What the task asks
Skip the pictures. Give all the data again exactly.

** Opening Dataset content block **

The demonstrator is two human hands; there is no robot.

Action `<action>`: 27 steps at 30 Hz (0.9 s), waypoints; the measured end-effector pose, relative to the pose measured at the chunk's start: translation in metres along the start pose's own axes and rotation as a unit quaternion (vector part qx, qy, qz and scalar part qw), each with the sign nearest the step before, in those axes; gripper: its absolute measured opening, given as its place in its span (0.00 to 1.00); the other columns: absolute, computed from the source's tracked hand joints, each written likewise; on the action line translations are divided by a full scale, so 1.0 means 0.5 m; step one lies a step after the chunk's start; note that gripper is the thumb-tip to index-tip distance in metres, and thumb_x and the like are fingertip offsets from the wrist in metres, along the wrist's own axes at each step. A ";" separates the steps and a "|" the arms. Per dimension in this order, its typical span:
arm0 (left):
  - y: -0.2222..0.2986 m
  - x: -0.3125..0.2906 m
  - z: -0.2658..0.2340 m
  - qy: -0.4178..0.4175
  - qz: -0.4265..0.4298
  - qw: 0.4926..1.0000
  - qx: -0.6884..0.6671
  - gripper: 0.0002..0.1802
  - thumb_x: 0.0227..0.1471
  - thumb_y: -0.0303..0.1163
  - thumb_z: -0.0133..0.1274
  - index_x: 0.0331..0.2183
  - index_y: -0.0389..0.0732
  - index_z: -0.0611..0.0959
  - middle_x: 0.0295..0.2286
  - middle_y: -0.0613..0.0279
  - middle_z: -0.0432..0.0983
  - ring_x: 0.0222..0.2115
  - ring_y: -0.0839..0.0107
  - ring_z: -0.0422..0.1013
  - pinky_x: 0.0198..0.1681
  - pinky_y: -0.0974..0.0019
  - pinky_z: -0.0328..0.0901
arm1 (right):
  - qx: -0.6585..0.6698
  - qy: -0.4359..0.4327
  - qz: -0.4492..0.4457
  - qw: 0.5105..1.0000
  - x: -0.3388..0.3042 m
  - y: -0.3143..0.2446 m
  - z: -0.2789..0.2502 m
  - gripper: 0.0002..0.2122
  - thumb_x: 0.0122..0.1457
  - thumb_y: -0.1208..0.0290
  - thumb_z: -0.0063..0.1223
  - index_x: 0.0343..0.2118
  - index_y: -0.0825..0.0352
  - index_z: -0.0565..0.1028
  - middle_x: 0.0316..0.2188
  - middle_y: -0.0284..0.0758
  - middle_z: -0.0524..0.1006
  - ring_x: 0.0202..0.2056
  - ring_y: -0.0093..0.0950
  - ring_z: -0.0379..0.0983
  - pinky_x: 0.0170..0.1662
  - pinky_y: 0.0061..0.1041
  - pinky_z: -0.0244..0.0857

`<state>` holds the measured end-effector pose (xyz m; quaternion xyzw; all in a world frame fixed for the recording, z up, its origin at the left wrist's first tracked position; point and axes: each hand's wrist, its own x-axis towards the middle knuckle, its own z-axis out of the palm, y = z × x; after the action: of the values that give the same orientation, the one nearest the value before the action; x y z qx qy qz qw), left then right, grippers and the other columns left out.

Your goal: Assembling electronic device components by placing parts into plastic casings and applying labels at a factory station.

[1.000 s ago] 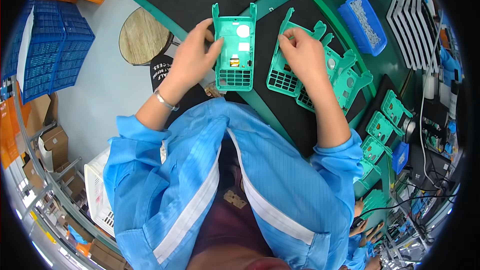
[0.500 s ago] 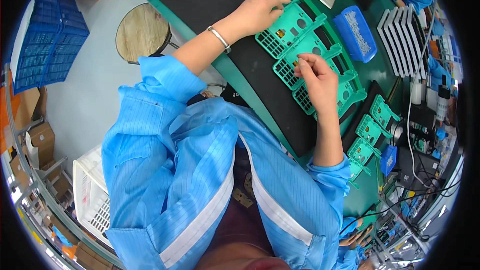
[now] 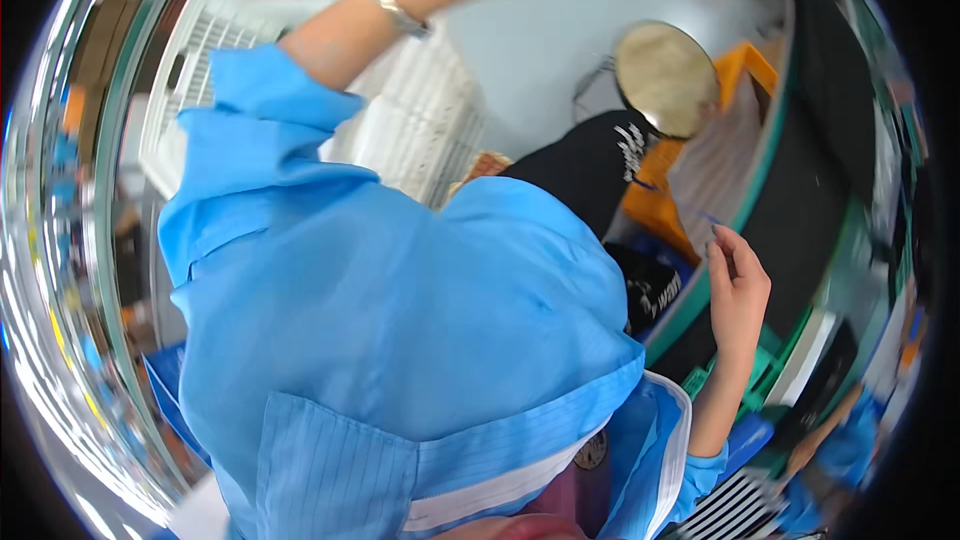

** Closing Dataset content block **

Task answer
The demonstrator is two human hands; there is no robot.

Action `<action>`: 27 steps at 30 Hz (0.9 s), waypoints; the measured end-effector pose, relative to the pose measured at the chunk's start: translation in metres along the start pose's own axes and rotation as a unit quaternion (vector part qx, qy, qz and scalar part qw), each with the sign nearest the step before, in those axes; gripper: its absolute measured opening, given as its place in its span (0.00 to 1.00); the other columns: absolute, computed from the source's tracked hand joints, each written likewise; on the action line translations are divided by a full scale, so 1.0 means 0.5 m; step one lies a step after the chunk's start; note that gripper is the thumb-tip to index-tip distance in metres, and thumb_x and the like are fingertip offsets from the wrist in metres, along the wrist's own axes at each step. A ";" separates the steps and a "|" the arms. Per dimension in this order, its typical span:
arm0 (left):
  - y: -0.2222..0.2986 m
  - x: -0.3125..0.2906 m
  - z: -0.2658..0.2340 m
  - qy: -0.4178..0.4175
  - qz: -0.4265..0.4298
  - qw: 0.4926..1.0000
  - qx: -0.6884..0.6671
  - gripper: 0.0002..0.1802
  - thumb_x: 0.0227..0.1471
  - thumb_y: -0.0303..0.1163
  - thumb_z: -0.0133..0.1274
  - index_x: 0.0331..0.2183
  - index_y: -0.0389..0.0732
  - index_z: -0.0611..0.0959
  - middle_x: 0.0295..0.2286
  - middle_y: -0.0613..0.0279
  - middle_z: -0.0432..0.0983
  - ring_x: 0.0222..0.2115
  - ring_y: -0.0839..0.0107
  - ring_z: -0.0422..0.1013
  - pinky_x: 0.0198..0.1681
  - pinky_y: -0.0974..0.0019
  - pinky_z: -0.0328..0.0901
arm1 (right):
  - qx: -0.6585..0.6698
  - qy: -0.4359..0.4327
  - qz: -0.4492..0.4457
  - qw: 0.5105..1.0000
  - x: -0.3388..0.3042 m
  - y: -0.3143..0.2446 m
  - z: -0.2789..0.2502 m
  - gripper: 0.0002..0.2122
  - thumb_x: 0.0122..0.1457
  - thumb_y: -0.1208..0.0290
  - thumb_z: -0.0063..0.1223
  - index_x: 0.0343..0.2118
  - index_y: -0.0825..0.0352
  - index_z: -0.0565..0.1028
  - middle_x: 0.0316..0.2188
  - middle_y: -0.0284..0.0758
  - middle_z: -0.0524..0.1006
  - ring_x: 0.0202..0.2056
  - ring_y: -0.0093..0.0950
  - ring_z: -0.0379..0.0983
  - pinky_x: 0.0170..0.1662
  - pinky_y: 0.0061..0.1041
  - pinky_z: -0.0244..0.0857

`<state>` holds the measured end-effector pose (xyz m; quaternion xyzw; all in a world frame fixed for the recording, z up, its origin at the left wrist's first tracked position; point and axes: each hand's wrist, its own x-axis towards the middle knuckle, its own z-axis out of the palm, y = z × x; after the action: of the values that give the same orientation, the one nearest the value before the action; x y z qx qy qz qw), left then right, grippers and the other columns left out.

Your goal: Assembling electronic device components by placing parts into plastic casings and applying labels at a factory station.

[1.000 s ago] 
[0.500 s ago] 
[now] 

Whatever the exercise asked has now been answered.